Task item:
Report the count, and only the count, of lines in the records that include the word "document".

Material for the task:
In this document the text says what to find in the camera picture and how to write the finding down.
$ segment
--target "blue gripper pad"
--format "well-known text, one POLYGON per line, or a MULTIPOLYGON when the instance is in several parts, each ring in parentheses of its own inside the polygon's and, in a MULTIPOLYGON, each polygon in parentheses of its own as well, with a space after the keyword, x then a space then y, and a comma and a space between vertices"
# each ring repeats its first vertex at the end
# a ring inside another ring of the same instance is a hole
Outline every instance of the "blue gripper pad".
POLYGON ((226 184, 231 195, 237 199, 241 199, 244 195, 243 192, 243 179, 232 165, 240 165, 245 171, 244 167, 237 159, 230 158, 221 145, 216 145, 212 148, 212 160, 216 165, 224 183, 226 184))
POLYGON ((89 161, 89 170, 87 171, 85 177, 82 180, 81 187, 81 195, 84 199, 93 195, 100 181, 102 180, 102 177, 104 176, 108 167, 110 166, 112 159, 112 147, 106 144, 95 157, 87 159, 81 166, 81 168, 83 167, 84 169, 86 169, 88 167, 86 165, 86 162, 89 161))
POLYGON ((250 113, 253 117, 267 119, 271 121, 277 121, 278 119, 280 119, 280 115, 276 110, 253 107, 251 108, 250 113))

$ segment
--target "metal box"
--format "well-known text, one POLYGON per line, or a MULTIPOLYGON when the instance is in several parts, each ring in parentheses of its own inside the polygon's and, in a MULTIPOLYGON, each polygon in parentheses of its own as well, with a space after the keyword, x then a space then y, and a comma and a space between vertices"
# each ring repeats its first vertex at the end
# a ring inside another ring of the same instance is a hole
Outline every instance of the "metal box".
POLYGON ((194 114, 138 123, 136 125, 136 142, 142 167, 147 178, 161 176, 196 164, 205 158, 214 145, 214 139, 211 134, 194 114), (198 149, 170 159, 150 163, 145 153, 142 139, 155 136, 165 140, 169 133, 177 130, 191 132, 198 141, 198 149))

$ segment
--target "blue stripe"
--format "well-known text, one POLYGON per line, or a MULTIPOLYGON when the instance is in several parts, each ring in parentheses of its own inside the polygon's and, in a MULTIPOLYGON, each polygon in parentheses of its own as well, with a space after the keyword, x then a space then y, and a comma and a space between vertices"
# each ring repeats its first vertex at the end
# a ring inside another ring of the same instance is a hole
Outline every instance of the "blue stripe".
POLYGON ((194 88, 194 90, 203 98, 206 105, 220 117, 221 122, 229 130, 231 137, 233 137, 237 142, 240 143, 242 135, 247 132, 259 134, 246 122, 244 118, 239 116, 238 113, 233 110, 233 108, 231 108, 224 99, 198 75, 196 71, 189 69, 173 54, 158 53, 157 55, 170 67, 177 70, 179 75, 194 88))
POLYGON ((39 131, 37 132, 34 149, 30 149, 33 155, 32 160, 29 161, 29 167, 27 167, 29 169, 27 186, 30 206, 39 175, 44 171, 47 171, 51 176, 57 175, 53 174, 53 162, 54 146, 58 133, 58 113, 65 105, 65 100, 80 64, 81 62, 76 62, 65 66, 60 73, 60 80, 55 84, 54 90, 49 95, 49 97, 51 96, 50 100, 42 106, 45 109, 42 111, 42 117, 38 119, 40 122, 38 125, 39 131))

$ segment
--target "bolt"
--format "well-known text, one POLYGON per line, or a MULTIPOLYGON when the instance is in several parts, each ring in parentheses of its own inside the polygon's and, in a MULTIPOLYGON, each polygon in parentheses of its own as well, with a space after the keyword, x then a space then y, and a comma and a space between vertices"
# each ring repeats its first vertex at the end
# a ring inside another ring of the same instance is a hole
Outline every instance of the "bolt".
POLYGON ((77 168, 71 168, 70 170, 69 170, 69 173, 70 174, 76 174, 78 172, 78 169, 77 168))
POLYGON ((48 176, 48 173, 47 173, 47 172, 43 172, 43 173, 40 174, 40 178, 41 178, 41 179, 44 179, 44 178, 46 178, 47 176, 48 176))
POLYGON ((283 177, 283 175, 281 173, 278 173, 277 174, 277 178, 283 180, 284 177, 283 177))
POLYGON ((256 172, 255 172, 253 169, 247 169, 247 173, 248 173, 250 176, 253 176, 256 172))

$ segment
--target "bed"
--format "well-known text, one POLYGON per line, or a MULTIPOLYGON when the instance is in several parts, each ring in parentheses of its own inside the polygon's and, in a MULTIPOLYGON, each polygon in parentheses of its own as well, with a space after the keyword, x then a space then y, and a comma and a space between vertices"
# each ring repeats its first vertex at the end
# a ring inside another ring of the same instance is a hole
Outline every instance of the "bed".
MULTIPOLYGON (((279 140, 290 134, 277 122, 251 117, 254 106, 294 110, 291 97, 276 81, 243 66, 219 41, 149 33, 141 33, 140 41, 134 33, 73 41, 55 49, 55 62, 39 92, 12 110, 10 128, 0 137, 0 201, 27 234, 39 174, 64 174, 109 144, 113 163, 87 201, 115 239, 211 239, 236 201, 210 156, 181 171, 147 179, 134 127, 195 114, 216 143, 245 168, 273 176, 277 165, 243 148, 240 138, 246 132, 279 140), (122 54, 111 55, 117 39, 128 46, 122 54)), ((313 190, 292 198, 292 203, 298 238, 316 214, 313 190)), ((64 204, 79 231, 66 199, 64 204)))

* * *

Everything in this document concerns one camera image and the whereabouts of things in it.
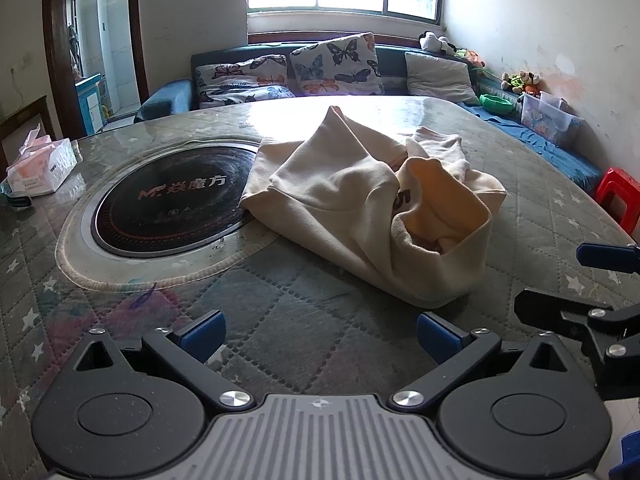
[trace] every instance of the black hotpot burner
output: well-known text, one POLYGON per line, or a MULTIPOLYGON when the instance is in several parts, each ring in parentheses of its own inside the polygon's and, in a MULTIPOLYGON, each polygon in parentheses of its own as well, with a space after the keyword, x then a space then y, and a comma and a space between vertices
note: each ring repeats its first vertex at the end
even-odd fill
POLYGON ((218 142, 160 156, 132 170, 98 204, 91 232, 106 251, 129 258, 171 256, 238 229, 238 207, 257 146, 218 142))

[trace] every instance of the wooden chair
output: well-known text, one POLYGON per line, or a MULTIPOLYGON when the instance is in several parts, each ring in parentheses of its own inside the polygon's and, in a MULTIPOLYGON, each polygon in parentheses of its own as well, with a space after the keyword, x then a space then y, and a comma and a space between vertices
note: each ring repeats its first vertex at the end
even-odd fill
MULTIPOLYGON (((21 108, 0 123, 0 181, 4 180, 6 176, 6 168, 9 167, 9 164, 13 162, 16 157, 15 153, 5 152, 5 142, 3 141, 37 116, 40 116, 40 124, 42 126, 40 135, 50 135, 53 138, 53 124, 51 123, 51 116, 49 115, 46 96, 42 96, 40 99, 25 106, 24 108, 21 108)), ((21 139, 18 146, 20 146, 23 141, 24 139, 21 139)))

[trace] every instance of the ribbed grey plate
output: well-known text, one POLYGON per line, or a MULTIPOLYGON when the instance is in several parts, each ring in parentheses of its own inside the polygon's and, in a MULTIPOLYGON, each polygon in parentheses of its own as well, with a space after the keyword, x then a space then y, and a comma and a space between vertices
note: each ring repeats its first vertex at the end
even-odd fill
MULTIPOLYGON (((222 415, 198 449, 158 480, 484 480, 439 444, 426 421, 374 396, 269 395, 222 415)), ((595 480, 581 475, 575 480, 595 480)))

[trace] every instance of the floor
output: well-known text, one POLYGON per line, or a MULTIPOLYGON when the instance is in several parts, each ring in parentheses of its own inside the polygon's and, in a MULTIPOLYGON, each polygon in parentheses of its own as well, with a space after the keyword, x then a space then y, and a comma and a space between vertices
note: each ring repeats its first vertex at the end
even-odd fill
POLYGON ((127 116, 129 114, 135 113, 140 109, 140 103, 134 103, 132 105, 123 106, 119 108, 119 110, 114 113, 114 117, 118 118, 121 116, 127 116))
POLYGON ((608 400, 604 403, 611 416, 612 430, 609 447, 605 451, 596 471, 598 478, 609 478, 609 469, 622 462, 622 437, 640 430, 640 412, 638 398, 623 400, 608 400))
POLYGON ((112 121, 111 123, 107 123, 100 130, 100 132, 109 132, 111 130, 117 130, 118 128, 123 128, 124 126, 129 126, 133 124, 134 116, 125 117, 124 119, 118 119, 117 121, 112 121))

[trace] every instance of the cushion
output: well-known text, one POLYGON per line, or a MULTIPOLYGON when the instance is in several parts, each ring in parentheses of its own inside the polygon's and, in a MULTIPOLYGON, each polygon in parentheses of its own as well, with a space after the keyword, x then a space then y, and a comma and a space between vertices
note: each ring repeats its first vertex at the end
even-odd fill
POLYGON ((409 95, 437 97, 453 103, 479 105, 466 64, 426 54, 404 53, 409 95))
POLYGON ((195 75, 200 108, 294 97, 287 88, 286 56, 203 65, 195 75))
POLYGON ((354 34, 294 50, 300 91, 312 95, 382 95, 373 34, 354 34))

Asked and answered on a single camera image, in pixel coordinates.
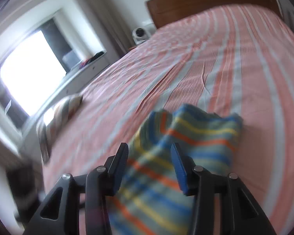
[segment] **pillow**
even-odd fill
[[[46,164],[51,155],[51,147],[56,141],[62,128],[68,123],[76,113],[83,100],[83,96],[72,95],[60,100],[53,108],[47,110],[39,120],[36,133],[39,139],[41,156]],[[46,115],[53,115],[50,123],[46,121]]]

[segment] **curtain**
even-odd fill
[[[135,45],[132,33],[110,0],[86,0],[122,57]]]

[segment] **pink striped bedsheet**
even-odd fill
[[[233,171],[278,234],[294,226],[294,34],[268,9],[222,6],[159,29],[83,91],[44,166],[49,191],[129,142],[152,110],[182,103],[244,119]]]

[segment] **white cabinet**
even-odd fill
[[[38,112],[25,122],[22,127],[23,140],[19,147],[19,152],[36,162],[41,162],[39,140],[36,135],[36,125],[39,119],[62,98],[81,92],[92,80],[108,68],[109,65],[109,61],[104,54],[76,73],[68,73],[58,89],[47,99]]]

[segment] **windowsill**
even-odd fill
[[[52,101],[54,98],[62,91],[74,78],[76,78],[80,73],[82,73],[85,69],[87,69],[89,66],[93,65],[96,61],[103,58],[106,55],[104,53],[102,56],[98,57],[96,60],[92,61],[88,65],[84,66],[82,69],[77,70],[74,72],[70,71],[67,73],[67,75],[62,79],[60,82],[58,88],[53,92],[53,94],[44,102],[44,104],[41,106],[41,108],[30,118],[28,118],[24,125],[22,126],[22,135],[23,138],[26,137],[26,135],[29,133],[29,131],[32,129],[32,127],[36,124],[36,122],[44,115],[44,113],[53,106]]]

Solution for this problem:
2